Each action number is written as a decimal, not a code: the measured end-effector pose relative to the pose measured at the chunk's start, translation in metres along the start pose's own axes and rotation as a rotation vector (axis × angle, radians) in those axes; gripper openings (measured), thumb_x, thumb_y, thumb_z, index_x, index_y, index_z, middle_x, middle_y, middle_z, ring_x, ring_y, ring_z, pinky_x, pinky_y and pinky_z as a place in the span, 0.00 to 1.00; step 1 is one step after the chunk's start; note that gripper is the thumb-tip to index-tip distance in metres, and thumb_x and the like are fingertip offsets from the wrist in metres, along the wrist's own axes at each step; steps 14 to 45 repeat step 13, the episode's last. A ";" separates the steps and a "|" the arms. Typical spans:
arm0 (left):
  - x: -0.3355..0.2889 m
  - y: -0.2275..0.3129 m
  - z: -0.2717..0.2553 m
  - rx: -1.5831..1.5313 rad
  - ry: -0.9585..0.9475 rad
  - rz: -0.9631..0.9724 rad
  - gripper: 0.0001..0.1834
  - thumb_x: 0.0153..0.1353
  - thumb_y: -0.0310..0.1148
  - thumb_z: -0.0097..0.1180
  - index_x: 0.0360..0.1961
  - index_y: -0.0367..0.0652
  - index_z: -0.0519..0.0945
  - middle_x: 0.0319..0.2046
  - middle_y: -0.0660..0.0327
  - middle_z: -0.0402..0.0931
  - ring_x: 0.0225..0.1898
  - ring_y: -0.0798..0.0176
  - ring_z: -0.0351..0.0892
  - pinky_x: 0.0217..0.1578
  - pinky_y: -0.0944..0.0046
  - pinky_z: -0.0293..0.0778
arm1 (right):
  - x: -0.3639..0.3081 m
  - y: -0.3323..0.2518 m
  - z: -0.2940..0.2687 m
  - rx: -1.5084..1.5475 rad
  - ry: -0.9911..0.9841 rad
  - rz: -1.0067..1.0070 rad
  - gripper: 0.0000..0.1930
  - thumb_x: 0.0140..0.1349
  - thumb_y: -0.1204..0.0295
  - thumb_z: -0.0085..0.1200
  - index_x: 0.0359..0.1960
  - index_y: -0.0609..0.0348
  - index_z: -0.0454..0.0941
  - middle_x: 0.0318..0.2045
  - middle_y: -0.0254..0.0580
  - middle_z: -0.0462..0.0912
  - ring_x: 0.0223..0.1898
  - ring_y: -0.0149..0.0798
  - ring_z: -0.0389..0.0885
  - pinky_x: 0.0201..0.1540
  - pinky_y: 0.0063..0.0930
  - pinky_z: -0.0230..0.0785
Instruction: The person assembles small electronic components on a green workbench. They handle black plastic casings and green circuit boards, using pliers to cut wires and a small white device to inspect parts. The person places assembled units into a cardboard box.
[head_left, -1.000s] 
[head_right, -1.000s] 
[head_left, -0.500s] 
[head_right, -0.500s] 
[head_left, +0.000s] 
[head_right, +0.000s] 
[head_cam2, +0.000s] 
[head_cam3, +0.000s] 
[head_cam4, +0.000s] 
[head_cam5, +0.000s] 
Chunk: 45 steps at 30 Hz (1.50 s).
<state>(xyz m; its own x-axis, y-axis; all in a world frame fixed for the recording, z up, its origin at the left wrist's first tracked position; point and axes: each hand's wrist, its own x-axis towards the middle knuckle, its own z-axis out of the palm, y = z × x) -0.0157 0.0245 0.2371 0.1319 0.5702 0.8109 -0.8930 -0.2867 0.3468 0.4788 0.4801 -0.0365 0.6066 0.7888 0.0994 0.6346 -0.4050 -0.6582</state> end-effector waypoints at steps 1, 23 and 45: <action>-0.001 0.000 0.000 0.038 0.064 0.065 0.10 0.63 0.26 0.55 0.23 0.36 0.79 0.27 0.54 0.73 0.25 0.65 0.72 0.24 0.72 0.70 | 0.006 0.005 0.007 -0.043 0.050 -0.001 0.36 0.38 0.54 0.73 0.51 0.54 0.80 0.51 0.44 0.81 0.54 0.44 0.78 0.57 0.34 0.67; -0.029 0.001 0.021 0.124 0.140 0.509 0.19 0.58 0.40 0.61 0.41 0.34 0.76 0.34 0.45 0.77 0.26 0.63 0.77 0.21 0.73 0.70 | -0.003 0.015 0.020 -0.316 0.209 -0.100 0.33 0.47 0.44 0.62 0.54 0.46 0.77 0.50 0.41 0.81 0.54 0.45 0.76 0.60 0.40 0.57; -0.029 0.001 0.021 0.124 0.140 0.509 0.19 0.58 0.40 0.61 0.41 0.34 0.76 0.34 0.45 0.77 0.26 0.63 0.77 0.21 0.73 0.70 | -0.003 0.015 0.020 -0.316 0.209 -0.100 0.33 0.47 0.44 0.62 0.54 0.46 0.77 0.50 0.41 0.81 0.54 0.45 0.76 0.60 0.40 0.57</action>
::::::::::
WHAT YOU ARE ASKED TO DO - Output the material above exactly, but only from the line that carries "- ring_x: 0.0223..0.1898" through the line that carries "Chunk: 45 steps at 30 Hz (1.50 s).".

TASK RESPONSE -
  - ring_x: 0.0223..0.1898
  - ring_y: -0.0149..0.0798
  - ring_z: -0.0389..0.0885
  - pinky_x: 0.0201..0.1540
  - pinky_y: 0.0063..0.0930
  - pinky_z: -0.0230..0.0785
Instruction: The person assembles small electronic components on a green workbench. They handle black plastic casings and green circuit boards, using pliers to cut wires and a small white device to inspect parts. The person places assembled units into a cardboard box.
[head_left, -1.000s] 
[head_right, -1.000s] 
[head_left, -0.500s] 
[head_right, -0.500s] 
[head_left, +0.000s] 
[head_right, +0.000s] 
[head_cam2, +0.000s] 
[head_cam3, +0.000s] 
[head_cam4, +0.000s] 
[head_cam5, +0.000s] 
Chunk: 45 steps at 30 Hz (1.50 s).

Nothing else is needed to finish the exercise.